Mr Bankman-Fried was the face of the crypto industry: A shorts-wearing nerd who dabbled in computer games while seemingly effortlessly running a $32bn company. The self-proclaimed “most regulated crypto exchange in the world” was shown to be a madhouse within the space of a few days.
Mr Bankman-Fried and his confidants left behind a barely transparent network of more than 100 companies. Professional funds such as Blackrock or Softbank were taken in by FTX, as well as small investors, who will hardly see anything of their savings again. FTX owes more than $3bn to its 50 largest creditors alone, and more than one million are likely to be affected.
A question that pops up now is whether FTX is a fatal isolated case, or is the crypto world build on sand? When Bitcoin reached new record highs last year, hundreds of thousands wanted to get involved in the market. Adding to the appeal was the almost philosophical promise of blockchain projects, such as Bitcoin and Ethereum, to create a better financial system controlled by incorruptible algorithms rather than “old”, power-hungry regulators and central banks. At the height of the hype, all crypto currencies combined were worth more than $3trn.
In Washington’s political circles, Mr Bankman-Fried became everyone’s darling, thanks in part to generous political donations of around $40m. The fact that crypto currencies were able to become a mass mania, despite the regular crashes and scandals, is also thanks to the growing number of prominent advocates. Social media influencers, athletes, actresses and musicians who were harnessed by the coin lobby earned millions.

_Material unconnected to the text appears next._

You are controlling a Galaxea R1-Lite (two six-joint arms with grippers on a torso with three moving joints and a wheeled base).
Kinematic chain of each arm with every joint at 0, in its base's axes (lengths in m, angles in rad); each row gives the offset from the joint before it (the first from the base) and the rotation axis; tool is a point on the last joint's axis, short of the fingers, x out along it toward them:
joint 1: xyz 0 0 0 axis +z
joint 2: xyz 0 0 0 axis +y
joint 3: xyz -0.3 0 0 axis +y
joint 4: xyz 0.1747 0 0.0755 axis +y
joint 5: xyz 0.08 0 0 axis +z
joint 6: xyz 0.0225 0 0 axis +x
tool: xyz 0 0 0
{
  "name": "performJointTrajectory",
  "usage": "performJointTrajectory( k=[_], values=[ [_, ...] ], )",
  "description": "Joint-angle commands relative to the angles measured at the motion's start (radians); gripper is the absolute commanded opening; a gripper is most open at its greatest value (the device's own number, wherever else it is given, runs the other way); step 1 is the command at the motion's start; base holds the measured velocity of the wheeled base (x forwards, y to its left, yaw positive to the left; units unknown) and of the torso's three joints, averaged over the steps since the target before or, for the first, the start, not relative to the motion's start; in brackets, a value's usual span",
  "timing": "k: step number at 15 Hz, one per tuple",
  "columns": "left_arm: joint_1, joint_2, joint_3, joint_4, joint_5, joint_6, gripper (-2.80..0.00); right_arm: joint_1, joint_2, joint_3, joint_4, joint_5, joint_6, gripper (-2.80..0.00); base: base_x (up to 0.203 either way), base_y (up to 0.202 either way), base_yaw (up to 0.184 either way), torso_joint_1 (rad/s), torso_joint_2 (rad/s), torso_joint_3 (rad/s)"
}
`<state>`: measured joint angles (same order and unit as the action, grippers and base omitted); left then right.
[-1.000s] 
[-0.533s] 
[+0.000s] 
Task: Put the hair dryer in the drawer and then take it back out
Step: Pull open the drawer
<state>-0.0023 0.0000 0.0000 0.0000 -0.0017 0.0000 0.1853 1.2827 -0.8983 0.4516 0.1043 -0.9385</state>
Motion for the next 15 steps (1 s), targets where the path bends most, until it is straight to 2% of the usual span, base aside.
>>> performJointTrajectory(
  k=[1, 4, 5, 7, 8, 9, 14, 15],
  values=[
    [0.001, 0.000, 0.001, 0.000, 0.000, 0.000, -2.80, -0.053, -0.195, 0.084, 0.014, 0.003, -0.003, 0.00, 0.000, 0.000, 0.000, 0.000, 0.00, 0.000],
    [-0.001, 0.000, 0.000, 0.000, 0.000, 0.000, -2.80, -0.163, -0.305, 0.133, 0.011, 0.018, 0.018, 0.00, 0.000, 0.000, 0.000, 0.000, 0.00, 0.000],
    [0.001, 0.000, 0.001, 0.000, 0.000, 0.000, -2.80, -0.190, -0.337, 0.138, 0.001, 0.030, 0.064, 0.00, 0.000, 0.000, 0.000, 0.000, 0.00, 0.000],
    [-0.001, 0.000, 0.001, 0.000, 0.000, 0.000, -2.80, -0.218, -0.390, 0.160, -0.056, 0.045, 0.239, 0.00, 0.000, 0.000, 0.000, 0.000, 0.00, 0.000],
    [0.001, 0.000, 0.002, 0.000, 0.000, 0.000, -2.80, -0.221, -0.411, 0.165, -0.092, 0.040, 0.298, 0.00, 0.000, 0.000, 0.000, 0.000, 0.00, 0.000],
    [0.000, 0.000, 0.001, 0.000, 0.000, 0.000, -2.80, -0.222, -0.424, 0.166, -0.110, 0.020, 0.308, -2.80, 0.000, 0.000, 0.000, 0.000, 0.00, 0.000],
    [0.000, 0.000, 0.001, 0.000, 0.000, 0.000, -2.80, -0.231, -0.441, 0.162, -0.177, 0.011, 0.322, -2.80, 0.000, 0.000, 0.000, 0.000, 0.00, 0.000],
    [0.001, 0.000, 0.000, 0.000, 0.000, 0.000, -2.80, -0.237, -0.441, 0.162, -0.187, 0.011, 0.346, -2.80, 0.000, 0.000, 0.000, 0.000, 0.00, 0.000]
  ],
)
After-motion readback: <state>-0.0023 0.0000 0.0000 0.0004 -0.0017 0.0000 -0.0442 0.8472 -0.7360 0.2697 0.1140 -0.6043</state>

But sympathy for the Washington mega donor has evaporated as quickly as his crypto millions. US treasury secretary, Janet Yellen, urged regulators to exhaust existing controls until Congress closes loopholes. A Florida lawyer is pursuing a class action lawsuit against all the stars who gave their good name to FTX. And SBF does not help his case. The VOX reporter wanted to know if his promotion of mild regulation of the crypto scene was his honest opinion. SBF replied unequivocally: “F… the regulators. They make everything worse.”
Important promises made by the crypto community have not been fulfilled. The digital currencies have not turned out to be an effective protection against inflation, and nor are they independent of what is happening on the stock exchange. Since central banks have been raising interest rates, not only technology stocks but also digital currencies have been caught in a whirlpool.
There have been dozens of other exchange hacks and crashes since the Mount Gox disaster in 2014, with investors losing billions around the world. With FTX, history is now repeating itself on an even greater scale. There is a growing realisation in the crypto world that the lost trust can only be regained with stricter supervision.
All of this brings back memories of the dot-com bubble at the turn of the millennium. But its collapse was not the end of the new digital business models. Many of the most successful ones only came about afterwards. Blockchain technology is justified, and the technical aspect of Bitcoin has worked just fine since 2008.
For investors it is more important than ever to do their due diligence on the broker and the platform they are using. Do your homework.